Afera jest kuriozalna i nosi znamiona precedensu. Przypomnę więc w skrócie. W dniu dzisiejszym (03.04.2017) Krajowa Izba Odwoławcza przy Prezesie Urzędu Zamówień Publicznych ogłosiła wyrok w postępowaniu odwoławczym od wyników postępowania MON związanych z udzieleniem zamówienia publicznego na zakup rzeczonych samolotów. Wszczęcie procedury odwoławczej blokowało z mocy prawa podpisaniu umowy do czasu jej zakończenia. Azaliż w tej szczególnej sprawie Izba skorzystała z ustawowych możliwości i udzieliła specjalnej zgody na podpisanie umowy przed zakończeniem prowadzonego procesu odwoławczego, uznając argumenty MON, że: „oczekiwanie na wydanie wyroku spowoduje szkodę w interesie publicznym, która jest większa niż wszystkie inne interesy godne ochrony w związku z postępowaniem”.
Jakie to były argumenty? Z doniesień medialnych wynika, że argumentem koronnym było nieodwołalne wygaśnięcie z dniem 31. marca b.r. środków finansowych przeznaczonych w ubiegłorocznym budżecie MON na zakup VIP-owskich samolotów. Transakcji nie zawarto do końca ubiegłego roku, minister mógł więc zablokować stosowną kwotę na rok przyszły, ale tylko do końca marca właśnie. Umowę z Boeingiem o wartości 2 500 000 000 PLN podpisano w dniu 31. marca.
W ocenie Krajowej Izby Odwoławczej „negocjując umowę na samoloty dla VIP-ów tylko z Boeingiem, Inspektorat Uzbrojenia MON naruszył przepisy ustawy o zamówieniach publicznych”. Normalnie skutkować to powinno unieważnieniem zawartej z naruszeniem przepisów prawa umowy. W tym jednak przypadku sama KIO wydała zezwolenie na podpisanie umowy PRZED zakończeniem swojego procesu odwoławczego.
Mamy więc sytuację kuriozalną. Umowa o wartości 2,5 mld złotych została zawarta ewidentnie z pogwałceniem ustawy o zamówieniach publicznych, ale jest skuteczna! Zadecydowały przy tym 2 (dwa) dni robocze. Gdyby swój wyrok KIO ogłosiła dajmy na to w czwartek, 30. marca, to MON umowy nie mogłoby podpisać.
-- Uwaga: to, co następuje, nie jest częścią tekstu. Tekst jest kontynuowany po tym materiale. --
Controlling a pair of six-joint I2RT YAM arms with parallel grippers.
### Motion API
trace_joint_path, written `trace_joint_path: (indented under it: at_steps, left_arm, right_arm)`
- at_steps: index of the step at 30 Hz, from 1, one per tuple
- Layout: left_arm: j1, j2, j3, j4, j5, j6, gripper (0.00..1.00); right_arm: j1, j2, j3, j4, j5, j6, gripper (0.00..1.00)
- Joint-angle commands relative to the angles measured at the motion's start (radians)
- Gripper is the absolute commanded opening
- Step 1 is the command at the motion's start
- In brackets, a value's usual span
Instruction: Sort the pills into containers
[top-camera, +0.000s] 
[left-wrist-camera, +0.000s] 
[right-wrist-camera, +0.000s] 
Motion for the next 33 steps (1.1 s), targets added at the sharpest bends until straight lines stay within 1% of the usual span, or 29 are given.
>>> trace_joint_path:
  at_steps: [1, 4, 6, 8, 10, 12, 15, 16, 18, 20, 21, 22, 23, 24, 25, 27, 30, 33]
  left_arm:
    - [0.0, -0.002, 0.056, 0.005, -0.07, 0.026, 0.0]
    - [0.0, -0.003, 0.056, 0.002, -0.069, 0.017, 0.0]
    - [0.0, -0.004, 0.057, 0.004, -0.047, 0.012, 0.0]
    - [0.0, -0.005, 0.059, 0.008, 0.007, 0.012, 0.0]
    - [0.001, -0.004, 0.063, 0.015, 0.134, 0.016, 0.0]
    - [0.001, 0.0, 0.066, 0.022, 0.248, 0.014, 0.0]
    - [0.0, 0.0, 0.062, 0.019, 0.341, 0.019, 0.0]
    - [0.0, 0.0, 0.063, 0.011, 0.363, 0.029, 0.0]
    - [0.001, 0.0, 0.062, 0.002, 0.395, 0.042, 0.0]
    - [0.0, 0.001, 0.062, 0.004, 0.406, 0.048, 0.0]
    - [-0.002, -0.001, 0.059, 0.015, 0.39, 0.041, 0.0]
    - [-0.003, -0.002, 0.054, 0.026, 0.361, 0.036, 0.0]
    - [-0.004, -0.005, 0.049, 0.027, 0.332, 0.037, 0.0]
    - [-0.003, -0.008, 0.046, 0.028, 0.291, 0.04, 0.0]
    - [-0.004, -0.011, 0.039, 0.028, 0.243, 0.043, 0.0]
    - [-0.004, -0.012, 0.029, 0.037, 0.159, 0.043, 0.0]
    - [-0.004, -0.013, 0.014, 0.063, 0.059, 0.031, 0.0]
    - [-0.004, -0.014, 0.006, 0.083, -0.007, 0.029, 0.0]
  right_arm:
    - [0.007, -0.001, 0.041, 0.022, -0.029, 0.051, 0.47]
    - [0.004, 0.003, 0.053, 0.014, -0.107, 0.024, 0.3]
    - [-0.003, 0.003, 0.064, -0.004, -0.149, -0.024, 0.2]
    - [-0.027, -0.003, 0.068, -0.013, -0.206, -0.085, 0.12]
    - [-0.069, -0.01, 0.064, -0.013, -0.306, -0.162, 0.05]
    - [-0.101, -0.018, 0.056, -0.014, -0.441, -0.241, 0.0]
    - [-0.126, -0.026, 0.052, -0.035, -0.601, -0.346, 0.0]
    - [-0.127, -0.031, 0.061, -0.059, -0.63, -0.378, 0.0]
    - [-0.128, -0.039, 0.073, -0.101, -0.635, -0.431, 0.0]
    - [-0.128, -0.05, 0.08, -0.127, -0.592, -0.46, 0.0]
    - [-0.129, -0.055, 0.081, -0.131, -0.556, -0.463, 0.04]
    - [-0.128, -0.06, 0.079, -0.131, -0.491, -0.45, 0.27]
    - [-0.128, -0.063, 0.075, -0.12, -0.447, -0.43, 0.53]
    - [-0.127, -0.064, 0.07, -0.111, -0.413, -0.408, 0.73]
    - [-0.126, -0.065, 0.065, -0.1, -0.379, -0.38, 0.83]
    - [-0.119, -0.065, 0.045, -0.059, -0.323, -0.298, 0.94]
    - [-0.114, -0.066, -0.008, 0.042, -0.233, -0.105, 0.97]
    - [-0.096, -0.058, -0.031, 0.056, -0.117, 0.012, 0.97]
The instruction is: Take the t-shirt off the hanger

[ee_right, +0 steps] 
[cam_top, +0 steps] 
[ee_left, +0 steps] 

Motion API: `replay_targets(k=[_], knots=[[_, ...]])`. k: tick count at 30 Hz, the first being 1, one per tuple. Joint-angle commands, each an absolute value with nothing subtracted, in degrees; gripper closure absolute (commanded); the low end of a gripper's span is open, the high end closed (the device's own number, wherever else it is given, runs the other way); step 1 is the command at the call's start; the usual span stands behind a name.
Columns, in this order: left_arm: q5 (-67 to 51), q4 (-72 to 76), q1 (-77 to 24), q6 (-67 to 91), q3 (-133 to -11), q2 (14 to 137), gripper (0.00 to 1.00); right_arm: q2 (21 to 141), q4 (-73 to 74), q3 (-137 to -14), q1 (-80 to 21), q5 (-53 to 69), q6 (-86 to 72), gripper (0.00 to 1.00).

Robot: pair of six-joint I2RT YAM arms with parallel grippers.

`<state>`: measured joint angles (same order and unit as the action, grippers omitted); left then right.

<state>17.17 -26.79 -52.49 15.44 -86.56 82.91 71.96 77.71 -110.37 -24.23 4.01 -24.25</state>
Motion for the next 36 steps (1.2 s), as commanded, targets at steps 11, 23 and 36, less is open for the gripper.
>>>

Trudno uciec od pytania, czy ta dwudniowa luka była nieunikniona, uzasadniona, czy też była „poślizgiem kontrolowanym”. Innymi słowy, czy nie było przypadkiem tak, że gdy nieoficjalnie było jasne, że KIO nie będzie mogła wydać innej opinii nie zastosowano ordynarnego tricku prawnego, wydając zgodę na podpisanie umowy przed wydaniem orzeczenia, które to podpisanie by uniemożliwiło. Czy była to tylko (sic!) opieszałość urzędów czy też świadome połamanie ustawy? Bez analizy dokumentów, dat ich sporządzenia i kontroli UZP nic nie można przesądzić, ale sprawę bezwzględnie wyjaśnić trzeba.
Jeżeli Najwyższa Izba Kontroli tego nie uczyni, to praktycznie przyzwoli na całkowicie dowolne obchodzenie się z ustawą o zamówieniach publicznych, godząc się z naczelnym hasłem obecnego Sejmu, że „prawo nie jest najważniejsze” i tracąc tym samym moralny tytuł do kontroli zamówień publicznych w ogóle . Ale wówczas sama może pakować manatki.
Udzielenie odpowiedzi na pytanie – co przynosi większą społeczną szkodę: opieszałość urzędów, czy dewaluacja prawa przez urzędy państwowe nie jest oczywiście obowiązkiem NIK. To pytanie jest retoryczne.